● **Work request**
From the first line to the last, copy the data below word for word.

● **Exercise data**

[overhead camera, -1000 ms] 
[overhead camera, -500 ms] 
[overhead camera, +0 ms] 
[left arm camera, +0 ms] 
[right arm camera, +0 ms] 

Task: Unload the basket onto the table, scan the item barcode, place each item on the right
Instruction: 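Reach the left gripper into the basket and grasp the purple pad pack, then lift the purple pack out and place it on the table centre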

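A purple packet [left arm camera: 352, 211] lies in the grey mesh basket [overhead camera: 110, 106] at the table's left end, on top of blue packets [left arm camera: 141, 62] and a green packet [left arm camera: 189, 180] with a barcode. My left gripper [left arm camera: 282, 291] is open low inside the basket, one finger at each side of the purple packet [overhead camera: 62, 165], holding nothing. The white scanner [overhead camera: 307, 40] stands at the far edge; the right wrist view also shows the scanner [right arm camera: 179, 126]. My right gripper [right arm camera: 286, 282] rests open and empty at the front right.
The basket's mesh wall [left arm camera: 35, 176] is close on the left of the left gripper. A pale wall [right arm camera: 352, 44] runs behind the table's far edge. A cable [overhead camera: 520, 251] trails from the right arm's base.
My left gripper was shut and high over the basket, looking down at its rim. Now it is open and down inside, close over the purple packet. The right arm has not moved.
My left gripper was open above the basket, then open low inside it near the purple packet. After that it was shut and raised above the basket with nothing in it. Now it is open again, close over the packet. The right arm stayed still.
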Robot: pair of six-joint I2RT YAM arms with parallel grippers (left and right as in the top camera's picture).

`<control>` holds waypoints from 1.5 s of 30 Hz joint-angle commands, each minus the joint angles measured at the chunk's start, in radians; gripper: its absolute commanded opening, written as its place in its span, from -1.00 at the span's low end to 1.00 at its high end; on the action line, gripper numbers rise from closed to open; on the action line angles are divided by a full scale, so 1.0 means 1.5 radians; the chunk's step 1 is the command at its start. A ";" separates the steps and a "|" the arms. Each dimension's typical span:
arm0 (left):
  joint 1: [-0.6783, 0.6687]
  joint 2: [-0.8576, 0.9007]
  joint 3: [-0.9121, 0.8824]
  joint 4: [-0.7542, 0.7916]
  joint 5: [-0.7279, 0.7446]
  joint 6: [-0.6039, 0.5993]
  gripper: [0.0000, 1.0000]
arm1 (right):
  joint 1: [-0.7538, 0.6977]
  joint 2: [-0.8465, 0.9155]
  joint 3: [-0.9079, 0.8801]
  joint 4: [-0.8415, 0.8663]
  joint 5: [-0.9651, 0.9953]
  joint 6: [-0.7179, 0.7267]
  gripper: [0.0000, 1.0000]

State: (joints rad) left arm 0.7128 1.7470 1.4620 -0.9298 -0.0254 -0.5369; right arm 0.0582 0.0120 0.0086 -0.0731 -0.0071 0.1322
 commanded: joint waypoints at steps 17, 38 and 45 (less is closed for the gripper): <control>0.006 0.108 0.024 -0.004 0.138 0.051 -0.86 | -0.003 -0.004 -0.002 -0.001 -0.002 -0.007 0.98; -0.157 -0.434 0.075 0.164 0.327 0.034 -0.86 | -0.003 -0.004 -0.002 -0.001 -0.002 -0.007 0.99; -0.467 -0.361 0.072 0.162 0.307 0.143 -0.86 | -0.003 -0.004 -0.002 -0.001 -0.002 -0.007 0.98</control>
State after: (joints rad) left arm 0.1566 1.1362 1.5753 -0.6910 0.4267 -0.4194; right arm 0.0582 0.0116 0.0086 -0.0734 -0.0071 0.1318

● **Problem solution**
[overhead camera, -1000 ms] 
[overhead camera, -500 ms] 
[overhead camera, +0 ms] 
[left arm camera, +0 ms] 
[right arm camera, +0 ms] 

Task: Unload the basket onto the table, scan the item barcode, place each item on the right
Instruction: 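Reach the left gripper into the basket and grasp the purple pad pack, then lift the purple pack out and place it on the table centre

A purple packet [left arm camera: 352, 211] lies in the grey mesh basket [overhead camera: 110, 106] at the table's left end, on top of blue packets [left arm camera: 141, 62] and a green packet [left arm camera: 189, 180] with a barcode. My left gripper [left arm camera: 282, 291] is open low inside the basket, one finger at each side of the purple packet [overhead camera: 62, 165], holding nothing. The white scanner [overhead camera: 307, 40] stands at the far edge; the right wrist view also shows the scanner [right arm camera: 179, 126]. My right gripper [right arm camera: 286, 282] rests open and empty at the front right.
The basket's mesh wall [left arm camera: 35, 176] is close on the left of the left gripper. A pale wall [right arm camera: 352, 44] runs behind the table's far edge. A cable [overhead camera: 520, 251] trails from the right arm's base.
My left gripper was shut and high over the basket, looking down at its rim. Now it is open and down inside, close over the purple packet. The right arm has not moved.
My left gripper was open above the basket, then open low inside it near the purple packet. After that it was shut and raised above the basket with nothing in it. Now it is open again, close over the packet. The right arm stayed still.
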Robot: pair of six-joint I2RT YAM arms with parallel grippers (left and right as in the top camera's picture).

`<control>` holds waypoints from 1.5 s of 30 Hz joint-angle commands, each minus the joint angles measured at the chunk's start, in radians; gripper: its absolute commanded opening, written as its place in its span, from -1.00 at the span's low end to 1.00 at its high end; on the action line, gripper numbers rise from closed to open; on the action line angles are divided by a full scale, so 1.0 means 1.5 radians; the chunk's step 1 is the command at its start. A ";" separates the steps and a "|" the arms. Each dimension's typical span:
arm0 (left):
  joint 1: [-0.6783, 0.6687]
  joint 2: [-0.8576, 0.9007]
  joint 3: [-0.9121, 0.8824]
  joint 4: [-0.7542, 0.7916]
  joint 5: [-0.7279, 0.7446]
  joint 6: [-0.6039, 0.5993]
  gripper: [0.0000, 1.0000]
arm1 (right):
  joint 1: [-0.7538, 0.6977]
  joint 2: [-0.8465, 0.9155]
  joint 3: [-0.9079, 0.8801]
  joint 4: [-0.8415, 0.8663]
  joint 5: [-0.9651, 0.9953]
  joint 6: [-0.7179, 0.7267]
  gripper: [0.0000, 1.0000]

State: (joints rad) left arm 0.7128 1.7470 1.4620 -0.9298 -0.0254 -0.5369; right arm 0.0582 0.0120 0.0086 -0.0731 -0.0071 0.1322
 commanded: joint waypoints at steps 17, 38 and 45 (less is closed for the gripper): <control>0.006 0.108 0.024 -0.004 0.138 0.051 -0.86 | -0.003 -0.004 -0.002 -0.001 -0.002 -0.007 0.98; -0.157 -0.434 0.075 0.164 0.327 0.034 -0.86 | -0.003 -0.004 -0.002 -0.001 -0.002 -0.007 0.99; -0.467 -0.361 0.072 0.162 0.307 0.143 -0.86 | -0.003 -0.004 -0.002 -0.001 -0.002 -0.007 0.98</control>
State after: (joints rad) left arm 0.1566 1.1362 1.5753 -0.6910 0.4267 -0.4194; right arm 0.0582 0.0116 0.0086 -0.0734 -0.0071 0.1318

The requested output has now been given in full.